I can't remember exactly what happened next. I do remember getting checked to see if I was dilated and trying to crawl away from the doctor since it hurt so bad, a nurse jabbing at my arm with a needle who couldn't find a vein since I was so dehydrated, and trying desperately to focus on what the on call doctor was saying. After a few minutes the doctor told me that I had to be delivered right now and left to prepare.

The nurses started rolling me to the OR taking my clothes off as we went down the hall. In my fear and stupidity I told one of the nurses that I couldn't have the babies since my baby shower was next week. Yeah, I know - I still cringe when I remember that gem.

Not pregnant at my shower

There was no time for an epidural so I was put under. I woke up after my surgery in intense pain since they were just then starting my morphine drip. I asked about Mark and Molly but no one could tell me anything and Brett wasn't there since he was with them. Finally a NICU doctor came in and told me that my babies were alive but they had a long road ahead of them. At 30 weeks I was reassured that 9 out of 10 babies live. Trust me, I didn't feel reassured at all!

Small but a mighty 3.11 and 3.12 pounds

Since I was running a fever I wasn't allowed to go to the NICU. It was Wednesday night; I wouldn't get to see my babies until Friday morning. Not only was I not allowed to see Mark and Molly, but the hospital wouldn't allow Isabella to visit since no one under 18 was allowed in the rooms in my hospital. I was miserable that Thanksgiving! There was no turkey dinner with family, I was alone in the hospital, and my babies were on life support. People visiting me and the nurses kept congratulating me on the birth of my twins. To this day I have no idea what they were congratulating me on.
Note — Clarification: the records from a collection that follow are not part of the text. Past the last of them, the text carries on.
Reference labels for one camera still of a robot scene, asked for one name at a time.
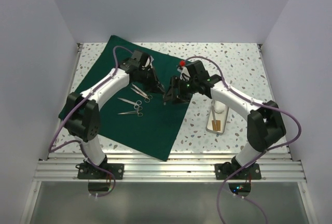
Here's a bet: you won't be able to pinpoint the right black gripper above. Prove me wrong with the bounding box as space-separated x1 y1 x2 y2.
163 75 199 105

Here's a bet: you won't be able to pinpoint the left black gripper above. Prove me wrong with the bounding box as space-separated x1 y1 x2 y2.
137 66 165 94

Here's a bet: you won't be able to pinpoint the steel scissors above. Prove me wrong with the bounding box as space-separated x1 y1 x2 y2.
131 85 153 103
118 97 142 110

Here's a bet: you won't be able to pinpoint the steel hemostat forceps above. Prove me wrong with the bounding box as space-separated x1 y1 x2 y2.
118 106 143 117

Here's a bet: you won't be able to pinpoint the stainless steel tray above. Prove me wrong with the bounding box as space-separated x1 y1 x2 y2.
205 100 229 134

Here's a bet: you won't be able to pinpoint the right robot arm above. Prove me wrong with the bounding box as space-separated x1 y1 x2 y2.
164 75 286 179

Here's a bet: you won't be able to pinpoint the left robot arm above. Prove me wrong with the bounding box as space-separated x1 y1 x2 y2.
63 65 165 179

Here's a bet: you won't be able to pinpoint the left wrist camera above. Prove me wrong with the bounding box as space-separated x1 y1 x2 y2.
120 50 153 71

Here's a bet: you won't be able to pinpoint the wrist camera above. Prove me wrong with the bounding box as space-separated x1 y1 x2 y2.
177 61 210 81
120 50 153 71

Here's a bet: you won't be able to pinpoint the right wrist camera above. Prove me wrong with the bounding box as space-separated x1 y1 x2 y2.
177 61 210 81

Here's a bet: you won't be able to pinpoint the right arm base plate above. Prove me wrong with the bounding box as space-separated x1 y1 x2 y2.
214 162 262 180

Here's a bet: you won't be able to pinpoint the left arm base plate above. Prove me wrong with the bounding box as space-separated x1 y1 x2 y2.
75 162 124 180

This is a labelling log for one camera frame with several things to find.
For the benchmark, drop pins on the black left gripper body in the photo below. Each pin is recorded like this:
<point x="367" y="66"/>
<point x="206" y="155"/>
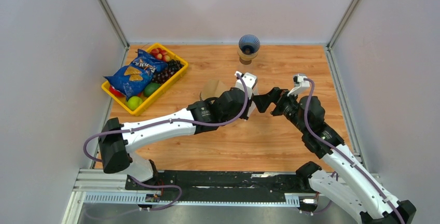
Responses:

The first time I saw Mark and Molly I sobbed. They were so tiny and too fragile for anyone to hold them. All we could do is place our hands on their skin and look at them. I've never felt so helpless in my life than looking at my children knowing that they were sick and not being able to do anything for them. All I wanted was to hold my babies and let them know that mommy was there for them, but it would be a week before I could do that.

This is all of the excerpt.